The band returned in 2004 with bassist Takanobu Kimoto (formerly of Precious and Babylon, and later to join Saber Tiger and Emerald Aisles) and drummer Shoichi Takeoka for their 2004 self-titled EP and After the Double Cross album that same year. However, issues continued to surface, and Shima put the band on hiatus again to revive Double Dealer (keeping Kimoto in Mitani's place) and release two more albums in 2005's Fate & Destiny and 2007's Desert of Lost Souls, plus the 2005 live album Live in Osaka.

===2007–2009: Rising from the ashes===
After Double Dealer went on indefinite hiatus, Concerto Moon returned once again with 2008's Rise from Ashes. Replacing Takeoka was Masayuki Osada, Shima's old friend and bandmate from their Dior and Crystal Clear days (to make connections even more interesting, Osada has been Emerald Aisles' permanent drummer since 1998 when both he and Tetsuya Mitani left Moon Struck, and Osada and Inoue were in the band Blood IV in the mid-2000s, yielding two albums while Concerto Moon's activities were suspended). They had an opportunity to play in the United States for the first time, making their exclusive appearance at Bay Area Rock Festival in San Francisco, California.

Later that year, Shima released his first official solo album, From the Womb to the Tomb, which featured different singers and musicians (interestingly, Masatoshi "Sho" Ono would be featured, who was Yama-B's future replacement in Galneryus). Koike, too, had put out his only solo album titled Toshiyuki Koike's Exhibition, which was all-instrumental works with less guitars and more heavily into progressive rock styles (inspired by Emerson, Lake & Palmer).

In 2009, while touring in support of Rise from Ashes, Kimoto left the band, and Mitani had returned to fulfill his role on bass until a permanent replacement was decided on Toshiyuki Sugimori (who would later join D_Drive). Not only that, but Koike left the band that same year, leaving Concerto Moon without a permanent keyboard player for the time being (Blindman's keyboardist Hitoshi Endo would play on the band's subsequent albums).
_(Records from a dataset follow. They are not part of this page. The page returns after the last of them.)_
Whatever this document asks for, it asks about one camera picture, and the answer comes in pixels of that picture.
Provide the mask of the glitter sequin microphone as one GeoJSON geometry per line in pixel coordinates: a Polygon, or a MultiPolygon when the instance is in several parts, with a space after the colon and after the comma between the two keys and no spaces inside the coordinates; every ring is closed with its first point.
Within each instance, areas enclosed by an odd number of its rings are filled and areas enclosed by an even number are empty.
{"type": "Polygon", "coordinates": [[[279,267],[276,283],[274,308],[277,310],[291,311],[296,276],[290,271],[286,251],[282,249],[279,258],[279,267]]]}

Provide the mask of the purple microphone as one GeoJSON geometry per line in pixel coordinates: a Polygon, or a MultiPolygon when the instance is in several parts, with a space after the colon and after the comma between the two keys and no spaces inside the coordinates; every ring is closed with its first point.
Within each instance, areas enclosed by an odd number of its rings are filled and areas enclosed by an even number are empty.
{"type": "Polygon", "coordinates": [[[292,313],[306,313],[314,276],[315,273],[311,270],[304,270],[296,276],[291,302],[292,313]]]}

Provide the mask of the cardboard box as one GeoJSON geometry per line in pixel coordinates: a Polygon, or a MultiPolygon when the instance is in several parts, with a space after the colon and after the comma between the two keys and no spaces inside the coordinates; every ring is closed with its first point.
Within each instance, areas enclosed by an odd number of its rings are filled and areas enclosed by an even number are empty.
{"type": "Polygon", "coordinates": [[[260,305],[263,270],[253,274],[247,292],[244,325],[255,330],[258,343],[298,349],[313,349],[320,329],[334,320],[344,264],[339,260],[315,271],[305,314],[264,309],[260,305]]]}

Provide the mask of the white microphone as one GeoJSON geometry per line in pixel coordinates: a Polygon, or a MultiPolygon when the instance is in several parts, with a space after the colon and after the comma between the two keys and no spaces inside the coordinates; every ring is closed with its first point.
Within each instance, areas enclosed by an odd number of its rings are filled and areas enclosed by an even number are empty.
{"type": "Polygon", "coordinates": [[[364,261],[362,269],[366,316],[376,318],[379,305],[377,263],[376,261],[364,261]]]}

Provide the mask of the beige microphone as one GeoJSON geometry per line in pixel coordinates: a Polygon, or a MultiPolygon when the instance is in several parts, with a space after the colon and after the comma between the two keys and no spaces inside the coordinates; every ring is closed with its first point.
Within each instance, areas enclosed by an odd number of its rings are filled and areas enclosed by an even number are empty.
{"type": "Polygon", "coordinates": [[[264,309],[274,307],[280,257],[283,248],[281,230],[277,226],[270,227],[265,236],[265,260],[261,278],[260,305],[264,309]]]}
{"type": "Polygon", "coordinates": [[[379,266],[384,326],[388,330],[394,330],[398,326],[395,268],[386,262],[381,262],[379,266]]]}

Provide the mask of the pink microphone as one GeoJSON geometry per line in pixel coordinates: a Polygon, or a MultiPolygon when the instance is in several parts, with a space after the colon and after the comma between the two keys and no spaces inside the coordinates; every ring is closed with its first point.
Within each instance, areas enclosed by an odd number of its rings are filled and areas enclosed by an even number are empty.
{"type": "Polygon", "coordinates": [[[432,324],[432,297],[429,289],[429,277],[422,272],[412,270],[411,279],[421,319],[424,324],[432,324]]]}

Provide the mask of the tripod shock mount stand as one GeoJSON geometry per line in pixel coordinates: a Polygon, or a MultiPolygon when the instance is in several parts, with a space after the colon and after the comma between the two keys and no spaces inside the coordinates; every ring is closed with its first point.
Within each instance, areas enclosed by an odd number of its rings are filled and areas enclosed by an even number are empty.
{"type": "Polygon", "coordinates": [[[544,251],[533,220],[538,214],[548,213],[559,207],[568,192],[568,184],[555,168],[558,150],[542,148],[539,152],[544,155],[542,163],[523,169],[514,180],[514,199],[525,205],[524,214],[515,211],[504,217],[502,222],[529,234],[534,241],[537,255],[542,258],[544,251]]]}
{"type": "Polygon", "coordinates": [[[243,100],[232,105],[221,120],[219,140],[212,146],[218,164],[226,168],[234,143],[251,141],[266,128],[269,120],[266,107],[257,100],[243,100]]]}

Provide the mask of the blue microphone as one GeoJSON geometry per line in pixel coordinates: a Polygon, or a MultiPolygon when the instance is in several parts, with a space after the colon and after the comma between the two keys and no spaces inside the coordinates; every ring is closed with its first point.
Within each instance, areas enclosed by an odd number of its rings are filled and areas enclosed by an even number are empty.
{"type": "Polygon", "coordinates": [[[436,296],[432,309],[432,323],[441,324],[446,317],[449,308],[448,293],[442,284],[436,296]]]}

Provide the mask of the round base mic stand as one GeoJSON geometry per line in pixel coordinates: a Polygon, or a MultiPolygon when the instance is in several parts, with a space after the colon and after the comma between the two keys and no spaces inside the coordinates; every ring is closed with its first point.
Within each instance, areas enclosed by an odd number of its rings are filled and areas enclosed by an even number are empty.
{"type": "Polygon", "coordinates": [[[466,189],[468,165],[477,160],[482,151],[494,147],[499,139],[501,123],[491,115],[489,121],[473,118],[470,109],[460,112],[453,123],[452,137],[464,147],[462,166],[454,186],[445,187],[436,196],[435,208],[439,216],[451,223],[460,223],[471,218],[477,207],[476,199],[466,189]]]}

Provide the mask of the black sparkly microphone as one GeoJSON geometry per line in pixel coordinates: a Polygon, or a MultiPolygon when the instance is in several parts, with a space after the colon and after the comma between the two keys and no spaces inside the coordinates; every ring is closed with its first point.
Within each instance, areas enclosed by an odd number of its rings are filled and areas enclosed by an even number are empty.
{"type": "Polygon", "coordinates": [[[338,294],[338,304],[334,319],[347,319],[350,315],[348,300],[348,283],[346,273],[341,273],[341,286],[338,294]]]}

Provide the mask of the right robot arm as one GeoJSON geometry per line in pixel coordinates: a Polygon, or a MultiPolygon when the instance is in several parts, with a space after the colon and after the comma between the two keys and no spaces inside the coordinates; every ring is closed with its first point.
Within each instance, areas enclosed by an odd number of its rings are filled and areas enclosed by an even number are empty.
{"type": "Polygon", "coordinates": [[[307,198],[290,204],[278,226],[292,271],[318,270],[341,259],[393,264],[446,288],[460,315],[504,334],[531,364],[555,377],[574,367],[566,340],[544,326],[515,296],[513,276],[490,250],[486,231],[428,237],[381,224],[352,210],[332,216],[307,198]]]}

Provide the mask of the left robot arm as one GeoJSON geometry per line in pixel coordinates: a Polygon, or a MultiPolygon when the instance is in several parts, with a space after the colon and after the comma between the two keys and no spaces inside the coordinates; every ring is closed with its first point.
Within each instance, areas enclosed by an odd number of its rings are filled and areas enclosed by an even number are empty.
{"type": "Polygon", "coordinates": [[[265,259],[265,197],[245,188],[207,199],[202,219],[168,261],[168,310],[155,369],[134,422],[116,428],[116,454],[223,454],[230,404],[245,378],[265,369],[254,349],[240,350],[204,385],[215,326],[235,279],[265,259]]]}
===2010–2015: Return to indie labels and parting ways with Inoue===
In 2010, the band switched back to indie labels and debuted Angel of Chaos on Triumph Records, which would be their mainstay label until 2015. However, due to a personal family situation, Inoue had to leave Concerto Moon in 2011, playing his final show with the band earlier that year (featured on the live release Live for Today, Hope for Tomorrow). Atsushi Kuze from Screaming Symphony was chosen as Inoue's replacement, and the band returned right away with the release of Savior Never Cry, which continued in the more abrasive style that Angel of Chaos had exhibited, forcing Shima to use more of his guitars to replace the parts that would've been played by a keyboardist. That was the result of Concerto Moon functioning as a four-piece, although they had live support for keyboards as the decade was unfolding.

In 2012, Sugimori left the band, and once again Mitani returned to play in support for the next two years, having laid down his tracks on 2013's Black Flame and touring throughout 2014 in support of the album. Aki joined as the band's next keyboardist. However, due to personal life situations, Osada left the band and was replaced by Atsushi "Tora" Kawatsuka, the former drummer of the band Onmyo-Za. As well, Shigeharu Nakayasu joined on the bass. Both Kawatsuka and Nakayasu remain current members of Concerto Moon.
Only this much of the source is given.